In the schools, the "worker propaganda teams" and "military propaganda teams" shouted every day that the working class must "lead everything", but in reality it was they themselves who "led everything". They set up a false opposition between working-class leadership and Party leadership, between the working class and the intellectuals, and between factories and schools. In essence they violated the interests of the working class. "Worker propaganda teams" and "military propaganda teams" became "special personages" standing above the Party and the masses; they arbitrarily persecuted intellectuals, disrupted teaching and research, destroyed experimental equipment, and turned institutions of higher learning into "base camps" for ruthless struggle against "capitalist roaders" and for persecuting intellectuals.

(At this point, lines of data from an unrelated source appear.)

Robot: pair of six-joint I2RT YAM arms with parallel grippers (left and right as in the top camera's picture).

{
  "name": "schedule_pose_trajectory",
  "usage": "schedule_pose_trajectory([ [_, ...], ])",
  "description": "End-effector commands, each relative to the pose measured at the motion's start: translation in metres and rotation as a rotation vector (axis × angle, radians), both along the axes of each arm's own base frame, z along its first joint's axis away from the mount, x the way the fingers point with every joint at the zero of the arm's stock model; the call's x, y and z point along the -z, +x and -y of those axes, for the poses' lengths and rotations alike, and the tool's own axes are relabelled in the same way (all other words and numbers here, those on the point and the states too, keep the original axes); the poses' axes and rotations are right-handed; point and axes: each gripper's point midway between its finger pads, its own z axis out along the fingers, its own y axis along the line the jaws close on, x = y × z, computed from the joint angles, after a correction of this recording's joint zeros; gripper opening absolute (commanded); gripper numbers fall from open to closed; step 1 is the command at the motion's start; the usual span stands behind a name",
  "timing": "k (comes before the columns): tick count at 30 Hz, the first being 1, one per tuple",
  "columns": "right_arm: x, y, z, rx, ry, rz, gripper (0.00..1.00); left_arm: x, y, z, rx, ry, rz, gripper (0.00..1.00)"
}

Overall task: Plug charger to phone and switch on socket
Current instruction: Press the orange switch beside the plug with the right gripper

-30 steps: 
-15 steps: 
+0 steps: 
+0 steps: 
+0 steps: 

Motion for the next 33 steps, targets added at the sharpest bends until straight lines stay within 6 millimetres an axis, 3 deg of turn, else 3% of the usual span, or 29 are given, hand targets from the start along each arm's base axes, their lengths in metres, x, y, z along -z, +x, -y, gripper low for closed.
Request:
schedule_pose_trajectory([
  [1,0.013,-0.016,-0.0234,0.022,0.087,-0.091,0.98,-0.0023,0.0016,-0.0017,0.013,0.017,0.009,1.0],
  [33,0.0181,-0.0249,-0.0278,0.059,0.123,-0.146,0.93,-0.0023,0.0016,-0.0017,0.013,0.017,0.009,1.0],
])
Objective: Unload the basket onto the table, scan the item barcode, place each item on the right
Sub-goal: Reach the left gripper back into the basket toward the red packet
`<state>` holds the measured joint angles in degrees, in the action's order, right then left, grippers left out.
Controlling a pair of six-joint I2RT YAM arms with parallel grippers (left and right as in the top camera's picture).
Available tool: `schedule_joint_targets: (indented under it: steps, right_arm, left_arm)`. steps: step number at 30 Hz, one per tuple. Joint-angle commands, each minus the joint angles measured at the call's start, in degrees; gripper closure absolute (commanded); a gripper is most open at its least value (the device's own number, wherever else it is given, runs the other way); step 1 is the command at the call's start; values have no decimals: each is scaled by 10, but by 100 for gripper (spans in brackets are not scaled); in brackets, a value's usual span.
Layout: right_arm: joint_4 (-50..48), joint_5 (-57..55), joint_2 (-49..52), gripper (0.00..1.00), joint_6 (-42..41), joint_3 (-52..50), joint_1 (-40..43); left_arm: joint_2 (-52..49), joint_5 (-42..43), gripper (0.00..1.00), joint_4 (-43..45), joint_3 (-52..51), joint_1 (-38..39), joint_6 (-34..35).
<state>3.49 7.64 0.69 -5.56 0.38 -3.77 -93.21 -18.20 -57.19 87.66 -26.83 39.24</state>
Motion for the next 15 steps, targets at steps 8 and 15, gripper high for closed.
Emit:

Previously, during the Cultural Revolution, worker propaganda teams at Tsinghua University continually stressed that the "educational revolution" was a political revolution, and that "building the school on politics" was the soul of the proletarian educational revolution, resolving the questions of who education should serve and what kind of people it should cultivate. Professor Tang Shaojie of Tsinghua University has argued that "the essence of the 'educational revolution' was obscurantism. Its consequences were the suffocation of the spirit, the shackling of thought, the strangling of education, and the destruction of teaching – a great regression in education, even a great counter-revolution in civilisation itself. The so-called 'educational revolution' was in fact anti-education." Chen Zhao similarly wrote: "Mao Zedong sent groups of workers and soldiers into the major ministries of the State Council, into provincial Party committees, into the most prestigious universities, into factories, enterprises and the countryside, to issue orders and act as masters. Where was there any trace at all of the rule of law in this? ... Allowing a mere section chief (Chi Qun) and a confidential secretary (Xie Jingyi) to take charge of China's two top universities and to move large numbers of universities to remote mountain ravines – all of this clearly bore the mark of Mao's disdain for education and hostility to intellectuals. Criticising these policies is an indispensable part of thoroughly repudiating the Cultural Revolution".